▶ _TASK ITEM_: For this exercise, the reply is the listing below, reproduced exactly.

▶ _MATERIAL PROVIDED_:
--- START ---

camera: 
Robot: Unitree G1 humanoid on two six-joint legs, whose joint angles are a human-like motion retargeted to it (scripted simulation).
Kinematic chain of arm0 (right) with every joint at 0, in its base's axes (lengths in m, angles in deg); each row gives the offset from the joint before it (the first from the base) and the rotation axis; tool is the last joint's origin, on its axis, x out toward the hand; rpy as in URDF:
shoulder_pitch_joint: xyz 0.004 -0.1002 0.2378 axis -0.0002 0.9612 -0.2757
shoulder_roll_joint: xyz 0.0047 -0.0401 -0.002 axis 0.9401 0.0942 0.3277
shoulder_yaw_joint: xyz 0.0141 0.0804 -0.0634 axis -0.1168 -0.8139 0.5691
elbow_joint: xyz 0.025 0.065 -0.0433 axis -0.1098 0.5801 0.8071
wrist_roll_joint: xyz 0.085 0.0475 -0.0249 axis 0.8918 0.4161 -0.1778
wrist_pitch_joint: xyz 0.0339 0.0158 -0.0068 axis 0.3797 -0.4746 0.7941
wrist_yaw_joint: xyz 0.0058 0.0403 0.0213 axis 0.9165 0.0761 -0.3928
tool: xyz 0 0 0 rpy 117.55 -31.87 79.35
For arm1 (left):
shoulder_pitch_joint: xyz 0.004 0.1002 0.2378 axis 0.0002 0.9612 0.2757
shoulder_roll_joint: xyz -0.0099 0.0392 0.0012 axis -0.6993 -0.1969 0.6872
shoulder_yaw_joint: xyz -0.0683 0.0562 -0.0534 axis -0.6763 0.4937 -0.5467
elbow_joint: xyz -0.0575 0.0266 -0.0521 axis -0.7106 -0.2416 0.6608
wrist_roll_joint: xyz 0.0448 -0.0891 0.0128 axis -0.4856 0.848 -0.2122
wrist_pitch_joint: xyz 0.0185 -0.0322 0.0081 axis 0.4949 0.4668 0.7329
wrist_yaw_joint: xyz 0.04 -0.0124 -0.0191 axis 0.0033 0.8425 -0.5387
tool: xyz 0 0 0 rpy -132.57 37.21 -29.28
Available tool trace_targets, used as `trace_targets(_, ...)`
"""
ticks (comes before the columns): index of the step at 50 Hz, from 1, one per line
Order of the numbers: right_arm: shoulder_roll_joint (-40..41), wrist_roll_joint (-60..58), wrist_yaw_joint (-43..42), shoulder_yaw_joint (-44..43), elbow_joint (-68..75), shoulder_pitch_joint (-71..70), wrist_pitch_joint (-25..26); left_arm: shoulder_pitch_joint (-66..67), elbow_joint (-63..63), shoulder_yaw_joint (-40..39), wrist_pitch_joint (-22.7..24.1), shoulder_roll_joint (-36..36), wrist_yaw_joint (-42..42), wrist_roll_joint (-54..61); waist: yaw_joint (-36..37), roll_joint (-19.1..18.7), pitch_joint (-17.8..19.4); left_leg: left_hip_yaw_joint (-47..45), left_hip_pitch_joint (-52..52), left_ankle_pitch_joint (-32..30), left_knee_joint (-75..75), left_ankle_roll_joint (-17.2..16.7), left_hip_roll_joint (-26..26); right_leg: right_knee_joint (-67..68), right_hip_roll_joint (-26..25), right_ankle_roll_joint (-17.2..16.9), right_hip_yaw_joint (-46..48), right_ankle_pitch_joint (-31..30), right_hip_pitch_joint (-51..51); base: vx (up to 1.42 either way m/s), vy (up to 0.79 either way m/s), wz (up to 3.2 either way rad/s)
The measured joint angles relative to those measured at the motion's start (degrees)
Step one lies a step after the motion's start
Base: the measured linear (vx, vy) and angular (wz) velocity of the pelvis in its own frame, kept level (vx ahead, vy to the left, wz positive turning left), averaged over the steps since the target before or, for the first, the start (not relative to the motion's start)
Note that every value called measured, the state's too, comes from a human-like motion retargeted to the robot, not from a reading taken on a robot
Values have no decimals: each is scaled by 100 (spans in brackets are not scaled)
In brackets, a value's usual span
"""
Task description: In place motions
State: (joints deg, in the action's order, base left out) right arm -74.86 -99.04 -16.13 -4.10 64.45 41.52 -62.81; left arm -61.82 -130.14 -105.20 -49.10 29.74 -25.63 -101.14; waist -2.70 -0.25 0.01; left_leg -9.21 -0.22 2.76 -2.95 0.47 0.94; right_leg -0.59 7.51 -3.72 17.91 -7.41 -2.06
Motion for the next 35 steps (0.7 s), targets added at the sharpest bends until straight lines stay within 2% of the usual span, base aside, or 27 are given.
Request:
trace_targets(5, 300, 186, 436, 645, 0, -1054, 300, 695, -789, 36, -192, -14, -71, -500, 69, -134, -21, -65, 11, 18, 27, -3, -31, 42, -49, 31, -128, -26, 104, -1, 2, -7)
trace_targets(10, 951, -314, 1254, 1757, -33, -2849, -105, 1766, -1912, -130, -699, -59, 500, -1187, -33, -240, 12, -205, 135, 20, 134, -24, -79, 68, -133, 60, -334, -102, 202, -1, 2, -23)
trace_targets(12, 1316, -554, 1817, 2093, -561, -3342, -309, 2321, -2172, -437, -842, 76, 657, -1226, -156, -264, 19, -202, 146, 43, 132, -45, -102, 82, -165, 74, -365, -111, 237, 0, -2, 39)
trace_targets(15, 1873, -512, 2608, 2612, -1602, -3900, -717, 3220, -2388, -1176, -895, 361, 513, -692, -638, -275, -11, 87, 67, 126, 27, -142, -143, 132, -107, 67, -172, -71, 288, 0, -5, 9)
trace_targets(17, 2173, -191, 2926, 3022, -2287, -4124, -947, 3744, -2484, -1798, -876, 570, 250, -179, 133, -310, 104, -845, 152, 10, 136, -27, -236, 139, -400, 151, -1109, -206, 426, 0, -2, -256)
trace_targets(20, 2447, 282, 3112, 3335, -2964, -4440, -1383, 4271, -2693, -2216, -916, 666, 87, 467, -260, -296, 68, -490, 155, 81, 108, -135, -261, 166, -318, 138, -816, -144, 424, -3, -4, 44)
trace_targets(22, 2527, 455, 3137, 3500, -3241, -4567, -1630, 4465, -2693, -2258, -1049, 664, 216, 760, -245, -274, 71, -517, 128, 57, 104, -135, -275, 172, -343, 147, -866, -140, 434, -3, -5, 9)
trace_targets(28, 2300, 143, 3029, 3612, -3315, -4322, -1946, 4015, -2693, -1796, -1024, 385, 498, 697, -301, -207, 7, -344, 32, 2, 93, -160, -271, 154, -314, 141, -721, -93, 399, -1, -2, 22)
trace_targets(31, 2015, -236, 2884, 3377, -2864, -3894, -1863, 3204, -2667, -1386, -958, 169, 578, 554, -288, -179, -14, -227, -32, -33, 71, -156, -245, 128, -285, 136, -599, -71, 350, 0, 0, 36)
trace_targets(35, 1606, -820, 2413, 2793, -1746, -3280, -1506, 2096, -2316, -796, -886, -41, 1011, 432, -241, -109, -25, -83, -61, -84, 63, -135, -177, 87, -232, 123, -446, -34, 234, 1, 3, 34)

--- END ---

▶ _SOLUTION BELOW_:
camera: 
Robot: Unitree G1 humanoid on two six-joint legs, whose joint angles are a human-like motion retargeted to it (scripted simulation).
Kinematic chain of arm0 (right) with every joint at 0, in its base's axes (lengths in m, angles in deg); each row gives the offset from the joint before it (the first from the base) and the rotation axis; tool is the last joint's origin, on its axis, x out toward the hand; rpy as in URDF:
shoulder_pitch_joint: xyz 0.004 -0.1002 0.2378 axis -0.0002 0.9612 -0.2757
shoulder_roll_joint: xyz 0.0047 -0.0401 -0.002 axis 0.9401 0.0942 0.3277
shoulder_yaw_joint: xyz 0.0141 0.0804 -0.0634 axis -0.1168 -0.8139 0.5691
elbow_joint: xyz 0.025 0.065 -0.0433 axis -0.1098 0.5801 0.8071
wrist_roll_joint: xyz 0.085 0.0475 -0.0249 axis 0.8918 0.4161 -0.1778
wrist_pitch_joint: xyz 0.0339 0.0158 -0.0068 axis 0.3797 -0.4746 0.7941
wrist_yaw_joint: xyz 0.0058 0.0403 0.0213 axis 0.9165 0.0761 -0.3928
tool: xyz 0 0 0 rpy 117.55 -31.87 79.35
For arm1 (left):
shoulder_pitch_joint: xyz 0.004 0.1002 0.2378 axis 0.0002 0.9612 0.2757
shoulder_roll_joint: xyz -0.0099 0.0392 0.0012 axis -0.6993 -0.1969 0.6872
shoulder_yaw_joint: xyz -0.0683 0.0562 -0.0534 axis -0.6763 0.4937 -0.5467
elbow_joint: xyz -0.0575 0.0266 -0.0521 axis -0.7106 -0.2416 0.6608
wrist_roll_joint: xyz 0.0448 -0.0891 0.0128 axis -0.4856 0.848 -0.2122
wrist_pitch_joint: xyz 0.0185 -0.0322 0.0081 axis 0.4949 0.4668 0.7329
wrist_yaw_joint: xyz 0.04 -0.0124 -0.0191 axis 0.0033 0.8425 -0.5387
tool: xyz 0 0 0 rpy -132.57 37.21 -29.28
Available tool trace_targets, used as `trace_targets(_, ...)`
"""
ticks (comes before the columns): index of the step at 50 Hz, from 1, one per line
Order of the numbers: right_arm: shoulder_roll_joint (-40..41), wrist_roll_joint (-60..58), wrist_yaw_joint (-43..42), shoulder_yaw_joint (-44..43), elbow_joint (-68..75), shoulder_pitch_joint (-71..70), wrist_pitch_joint (-25..26); left_arm: shoulder_pitch_joint (-66..67), elbow_joint (-63..63), shoulder_yaw_joint (-40..39), wrist_pitch_joint (-22.7..24.1), shoulder_roll_joint (-36..36), wrist_yaw_joint (-42..42), wrist_roll_joint (-54..61); waist: yaw_joint (-36..37), roll_joint (-19.1..18.7), pitch_joint (-17.8..19.4); left_leg: left_hip_yaw_joint (-47..45), left_hip_pitch_joint (-52..52), left_ankle_pitch_joint (-32..30), left_knee_joint (-75..75), left_ankle_roll_joint (-17.2..16.7), left_hip_roll_joint (-26..26); right_leg: right_knee_joint (-67..68), right_hip_roll_joint (-26..25), right_ankle_roll_joint (-17.2..16.9), right_hip_yaw_joint (-46..48), right_ankle_pitch_joint (-31..30), right_hip_pitch_joint (-51..51); base: vx (up to 1.42 either way m/s), vy (up to 0.79 either way m/s), wz (up to 3.2 either way rad/s)
The measured joint angles relative to those measured at the motion's start (degrees)
Step one lies a step after the motion's start
Base: the measured linear (vx, vy) and angular (wz) velocity of the pelvis in its own frame, kept level (vx ahead, vy to the left, wz positive turning left), averaged over the steps since the target before or, for the first, the start (not relative to the motion's start)
Note that every value called measured, the state's too, comes from a human-like motion retargeted to the robot, not from a reading taken on a robot
Values have no decimals: each is scaled by 100 (spans in brackets are not scaled)
In brackets, a value's usual span
"""
Task description: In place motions
State: (joints deg, in the action's order, base left out) right arm -74.86 -99.04 -16.13 -4.10 64.45 41.52 -62.81; left arm -61.82 -130.14 -105.20 -49.10 29.74 -25.63 -101.14; waist -2.70 -0.25 0.01; left_leg -9.21 -0.22 2.76 -2.95 0.47 0.94; right_leg -0.59 7.51 -3.72 17.91 -7.41 -2.06
Motion for the next 35 steps (0.7 s), targets added at the sharpest bends until straight lines stay within 2% of the usual span, base aside, or 27 are given.
Request:
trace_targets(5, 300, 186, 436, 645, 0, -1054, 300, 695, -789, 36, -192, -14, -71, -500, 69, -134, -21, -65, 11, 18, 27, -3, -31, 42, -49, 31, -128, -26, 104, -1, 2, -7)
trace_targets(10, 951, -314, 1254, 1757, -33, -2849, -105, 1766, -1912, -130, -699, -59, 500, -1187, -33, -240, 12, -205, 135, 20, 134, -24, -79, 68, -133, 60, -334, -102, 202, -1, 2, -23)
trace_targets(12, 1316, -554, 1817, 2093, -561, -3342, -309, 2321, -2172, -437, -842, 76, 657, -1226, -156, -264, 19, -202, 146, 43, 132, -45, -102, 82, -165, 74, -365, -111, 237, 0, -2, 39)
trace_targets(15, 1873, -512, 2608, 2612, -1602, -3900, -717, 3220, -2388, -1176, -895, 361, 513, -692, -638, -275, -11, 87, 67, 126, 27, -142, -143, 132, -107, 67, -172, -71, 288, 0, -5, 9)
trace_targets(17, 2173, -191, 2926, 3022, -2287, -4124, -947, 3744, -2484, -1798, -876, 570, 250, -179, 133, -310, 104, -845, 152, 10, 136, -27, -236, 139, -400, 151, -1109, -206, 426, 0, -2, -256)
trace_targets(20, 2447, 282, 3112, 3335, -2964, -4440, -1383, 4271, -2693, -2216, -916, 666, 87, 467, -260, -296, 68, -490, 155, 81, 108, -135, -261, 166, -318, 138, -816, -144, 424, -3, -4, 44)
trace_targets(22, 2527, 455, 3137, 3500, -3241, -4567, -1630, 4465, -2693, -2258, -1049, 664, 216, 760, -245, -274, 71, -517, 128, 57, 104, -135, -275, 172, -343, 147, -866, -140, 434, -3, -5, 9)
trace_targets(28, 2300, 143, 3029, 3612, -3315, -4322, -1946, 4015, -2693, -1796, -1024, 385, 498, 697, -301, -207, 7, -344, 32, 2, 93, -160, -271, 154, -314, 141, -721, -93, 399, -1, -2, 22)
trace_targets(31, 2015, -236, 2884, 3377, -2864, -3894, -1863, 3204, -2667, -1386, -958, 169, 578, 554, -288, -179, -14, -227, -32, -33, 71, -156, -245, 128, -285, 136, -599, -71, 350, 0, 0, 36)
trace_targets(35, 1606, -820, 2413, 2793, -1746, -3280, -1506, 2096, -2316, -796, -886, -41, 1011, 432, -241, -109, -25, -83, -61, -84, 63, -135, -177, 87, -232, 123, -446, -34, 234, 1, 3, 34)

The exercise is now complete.